Work item
Only the lines from the top of the data through the one with "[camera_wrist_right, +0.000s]" are to be written out, each exactly as it stands.

===== Dataset entries

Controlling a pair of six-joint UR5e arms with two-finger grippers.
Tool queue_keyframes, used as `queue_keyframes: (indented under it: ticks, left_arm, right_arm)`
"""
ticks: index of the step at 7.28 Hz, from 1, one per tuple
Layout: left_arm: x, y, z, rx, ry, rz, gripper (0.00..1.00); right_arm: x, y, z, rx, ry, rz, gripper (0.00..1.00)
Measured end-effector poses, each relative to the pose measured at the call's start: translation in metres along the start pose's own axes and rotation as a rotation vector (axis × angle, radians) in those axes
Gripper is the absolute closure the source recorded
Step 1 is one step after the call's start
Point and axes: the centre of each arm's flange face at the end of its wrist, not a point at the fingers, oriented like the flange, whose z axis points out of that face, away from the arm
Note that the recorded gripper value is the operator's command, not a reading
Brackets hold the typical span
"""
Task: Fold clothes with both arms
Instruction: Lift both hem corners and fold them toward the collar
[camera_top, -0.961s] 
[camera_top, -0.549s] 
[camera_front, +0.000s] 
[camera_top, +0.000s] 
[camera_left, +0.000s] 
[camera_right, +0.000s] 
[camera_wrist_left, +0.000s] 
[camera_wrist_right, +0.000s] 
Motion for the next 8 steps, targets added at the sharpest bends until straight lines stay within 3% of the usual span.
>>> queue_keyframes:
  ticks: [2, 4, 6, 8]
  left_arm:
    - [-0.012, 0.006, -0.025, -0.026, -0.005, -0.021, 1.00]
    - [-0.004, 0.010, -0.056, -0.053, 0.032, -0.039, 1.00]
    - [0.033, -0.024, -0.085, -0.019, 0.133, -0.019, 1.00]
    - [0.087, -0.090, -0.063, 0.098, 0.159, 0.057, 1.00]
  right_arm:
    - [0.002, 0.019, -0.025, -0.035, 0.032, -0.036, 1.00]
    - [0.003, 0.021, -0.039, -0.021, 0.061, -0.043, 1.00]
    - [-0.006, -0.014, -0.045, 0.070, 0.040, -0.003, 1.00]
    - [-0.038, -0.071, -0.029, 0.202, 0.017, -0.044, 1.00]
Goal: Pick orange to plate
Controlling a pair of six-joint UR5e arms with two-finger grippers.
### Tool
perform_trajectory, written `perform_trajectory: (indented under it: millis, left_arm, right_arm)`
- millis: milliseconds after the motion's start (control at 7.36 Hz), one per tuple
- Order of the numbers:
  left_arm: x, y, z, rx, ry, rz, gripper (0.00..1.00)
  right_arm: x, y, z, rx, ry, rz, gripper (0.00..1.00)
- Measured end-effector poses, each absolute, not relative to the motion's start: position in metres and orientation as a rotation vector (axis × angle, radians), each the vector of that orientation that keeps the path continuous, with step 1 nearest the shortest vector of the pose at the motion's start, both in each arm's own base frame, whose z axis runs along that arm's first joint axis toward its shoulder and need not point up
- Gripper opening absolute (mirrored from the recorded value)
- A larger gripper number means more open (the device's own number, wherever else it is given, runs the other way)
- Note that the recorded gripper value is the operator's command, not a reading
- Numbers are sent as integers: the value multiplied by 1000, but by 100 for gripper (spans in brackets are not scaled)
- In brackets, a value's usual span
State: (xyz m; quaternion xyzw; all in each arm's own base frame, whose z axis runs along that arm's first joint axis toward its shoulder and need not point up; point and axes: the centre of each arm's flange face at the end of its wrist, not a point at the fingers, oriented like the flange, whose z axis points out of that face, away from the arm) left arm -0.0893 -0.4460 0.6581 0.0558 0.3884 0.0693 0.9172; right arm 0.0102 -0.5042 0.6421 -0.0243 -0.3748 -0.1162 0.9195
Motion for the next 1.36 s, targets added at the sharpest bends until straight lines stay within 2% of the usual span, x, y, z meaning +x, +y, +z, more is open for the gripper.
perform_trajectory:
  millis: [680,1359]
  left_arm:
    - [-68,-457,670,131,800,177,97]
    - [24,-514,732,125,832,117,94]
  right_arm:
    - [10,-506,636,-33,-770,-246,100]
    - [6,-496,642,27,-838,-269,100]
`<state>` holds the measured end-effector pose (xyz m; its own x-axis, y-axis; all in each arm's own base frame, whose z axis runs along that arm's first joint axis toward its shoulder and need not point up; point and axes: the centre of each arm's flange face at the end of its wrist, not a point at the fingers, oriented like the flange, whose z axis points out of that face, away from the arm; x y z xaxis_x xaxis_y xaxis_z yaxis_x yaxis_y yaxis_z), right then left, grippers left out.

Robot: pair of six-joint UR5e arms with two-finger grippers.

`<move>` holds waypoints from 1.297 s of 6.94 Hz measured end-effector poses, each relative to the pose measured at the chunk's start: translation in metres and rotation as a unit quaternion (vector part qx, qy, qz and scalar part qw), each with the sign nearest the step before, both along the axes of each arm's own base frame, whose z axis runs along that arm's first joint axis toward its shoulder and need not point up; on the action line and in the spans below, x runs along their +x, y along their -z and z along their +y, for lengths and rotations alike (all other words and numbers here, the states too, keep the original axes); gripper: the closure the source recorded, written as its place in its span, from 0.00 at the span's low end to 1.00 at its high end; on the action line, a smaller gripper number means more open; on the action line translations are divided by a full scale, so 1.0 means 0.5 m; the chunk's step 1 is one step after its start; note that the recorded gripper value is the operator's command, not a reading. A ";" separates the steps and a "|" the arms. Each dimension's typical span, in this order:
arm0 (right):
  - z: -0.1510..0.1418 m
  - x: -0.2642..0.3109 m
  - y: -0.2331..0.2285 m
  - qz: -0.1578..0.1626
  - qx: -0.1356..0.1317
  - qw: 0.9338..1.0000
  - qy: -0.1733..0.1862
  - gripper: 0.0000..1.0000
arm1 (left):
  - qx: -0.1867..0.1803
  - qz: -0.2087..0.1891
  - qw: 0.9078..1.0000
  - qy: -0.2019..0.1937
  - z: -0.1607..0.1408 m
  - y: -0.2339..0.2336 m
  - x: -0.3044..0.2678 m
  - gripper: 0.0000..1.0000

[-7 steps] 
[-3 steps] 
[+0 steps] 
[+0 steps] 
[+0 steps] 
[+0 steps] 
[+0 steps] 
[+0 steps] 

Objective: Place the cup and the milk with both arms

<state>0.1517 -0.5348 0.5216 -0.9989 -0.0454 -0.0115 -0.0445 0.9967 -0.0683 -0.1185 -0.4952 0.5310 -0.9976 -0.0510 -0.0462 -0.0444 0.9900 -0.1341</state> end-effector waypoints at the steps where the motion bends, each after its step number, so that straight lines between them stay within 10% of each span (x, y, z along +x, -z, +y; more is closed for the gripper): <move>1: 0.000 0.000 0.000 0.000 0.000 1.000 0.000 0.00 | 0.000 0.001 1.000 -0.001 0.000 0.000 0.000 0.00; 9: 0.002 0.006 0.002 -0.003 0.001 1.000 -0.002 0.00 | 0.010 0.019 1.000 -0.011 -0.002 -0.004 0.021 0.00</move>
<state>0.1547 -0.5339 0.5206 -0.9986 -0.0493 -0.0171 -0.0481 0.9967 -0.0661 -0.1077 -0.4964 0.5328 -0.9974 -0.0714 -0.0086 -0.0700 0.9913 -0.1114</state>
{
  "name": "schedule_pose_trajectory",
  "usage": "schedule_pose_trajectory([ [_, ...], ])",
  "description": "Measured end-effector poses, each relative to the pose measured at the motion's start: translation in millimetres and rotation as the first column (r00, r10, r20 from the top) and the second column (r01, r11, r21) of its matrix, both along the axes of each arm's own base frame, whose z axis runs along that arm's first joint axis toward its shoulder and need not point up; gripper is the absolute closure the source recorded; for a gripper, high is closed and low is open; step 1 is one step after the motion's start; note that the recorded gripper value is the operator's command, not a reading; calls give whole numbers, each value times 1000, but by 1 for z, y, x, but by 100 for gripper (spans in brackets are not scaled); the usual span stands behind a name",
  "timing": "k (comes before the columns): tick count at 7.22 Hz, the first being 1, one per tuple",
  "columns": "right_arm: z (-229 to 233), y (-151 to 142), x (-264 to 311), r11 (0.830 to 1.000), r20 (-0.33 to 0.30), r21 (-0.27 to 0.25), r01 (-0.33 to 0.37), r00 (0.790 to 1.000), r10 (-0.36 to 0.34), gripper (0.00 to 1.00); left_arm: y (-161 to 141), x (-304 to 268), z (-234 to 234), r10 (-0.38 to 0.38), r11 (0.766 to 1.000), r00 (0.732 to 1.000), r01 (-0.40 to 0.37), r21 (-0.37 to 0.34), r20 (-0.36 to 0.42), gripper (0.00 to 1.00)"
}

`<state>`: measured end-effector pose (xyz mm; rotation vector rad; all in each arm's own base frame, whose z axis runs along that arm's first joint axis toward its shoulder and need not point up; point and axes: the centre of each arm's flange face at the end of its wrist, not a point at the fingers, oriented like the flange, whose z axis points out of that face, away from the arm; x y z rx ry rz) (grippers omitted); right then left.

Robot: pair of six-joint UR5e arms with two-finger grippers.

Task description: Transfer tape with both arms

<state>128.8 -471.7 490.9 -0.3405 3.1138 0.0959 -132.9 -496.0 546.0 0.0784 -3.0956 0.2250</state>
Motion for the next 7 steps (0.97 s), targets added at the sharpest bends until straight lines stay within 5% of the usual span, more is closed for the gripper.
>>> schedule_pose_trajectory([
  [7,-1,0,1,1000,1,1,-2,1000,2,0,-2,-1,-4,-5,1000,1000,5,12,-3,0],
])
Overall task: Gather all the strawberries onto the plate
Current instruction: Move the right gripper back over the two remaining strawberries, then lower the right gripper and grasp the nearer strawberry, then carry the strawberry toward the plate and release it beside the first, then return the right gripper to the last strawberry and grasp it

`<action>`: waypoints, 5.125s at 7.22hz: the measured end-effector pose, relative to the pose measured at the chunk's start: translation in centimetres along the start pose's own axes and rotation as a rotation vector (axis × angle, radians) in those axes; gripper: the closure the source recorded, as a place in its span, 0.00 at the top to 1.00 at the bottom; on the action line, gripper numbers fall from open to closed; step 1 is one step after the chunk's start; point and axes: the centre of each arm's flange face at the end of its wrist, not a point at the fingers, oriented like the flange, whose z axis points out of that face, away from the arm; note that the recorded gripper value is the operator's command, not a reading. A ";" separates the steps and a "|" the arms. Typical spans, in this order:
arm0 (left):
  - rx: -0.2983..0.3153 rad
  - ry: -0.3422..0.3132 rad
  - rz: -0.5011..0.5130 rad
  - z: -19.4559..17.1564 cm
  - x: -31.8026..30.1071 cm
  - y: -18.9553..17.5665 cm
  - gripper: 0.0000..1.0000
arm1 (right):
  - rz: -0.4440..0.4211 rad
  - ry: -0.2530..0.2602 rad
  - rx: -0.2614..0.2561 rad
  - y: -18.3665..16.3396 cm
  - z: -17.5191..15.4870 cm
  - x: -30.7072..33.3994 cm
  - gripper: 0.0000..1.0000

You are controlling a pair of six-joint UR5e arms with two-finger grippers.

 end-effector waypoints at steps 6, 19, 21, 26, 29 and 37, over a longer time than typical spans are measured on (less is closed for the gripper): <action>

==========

Task result
Controlling a pair of six-joint UR5e arms with two-finger grippers.
Tool queue_keyframes, used as `queue_keyframes: (indented under it: ticks, left_arm, right_arm)`
"""
ticks: index of the step at 7.28 Hz, from 1, one per tuple
Layout: left_arm: x, y, z, rx, ry, rz, gripper (0.00..1.00); right_arm: x, y, z, rx, ry, rz, gripper (0.00..1.00)
Measured end-effector poses, each relative to the pose measured at the call's start: translation in metres along the start pose's own axes and rotation as a rotation vector (axis × angle, radians) in those axes
Gripper is the absolute closure the source recorded
Step 1 is one step after the call's start
Point and axes: the centre of each arm's flange face at the end of its wrist, not a point at the fingers, oriented like the flange, whose z axis points out of that face, away from the arm
Note that the recorded gripper value is the operator's command, not a reading
Brackets hold the typical span
"""
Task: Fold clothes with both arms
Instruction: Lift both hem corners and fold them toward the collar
[camera_top, -0.961s] 
[camera_top, -0.549s] 
[camera_front, +0.000s] 
[camera_top, +0.000s] 
[camera_left, +0.000s] 
[camera_right, +0.000s] 
[camera_wrist_left, +0.000s] 
[camera_wrist_right, +0.000s] 

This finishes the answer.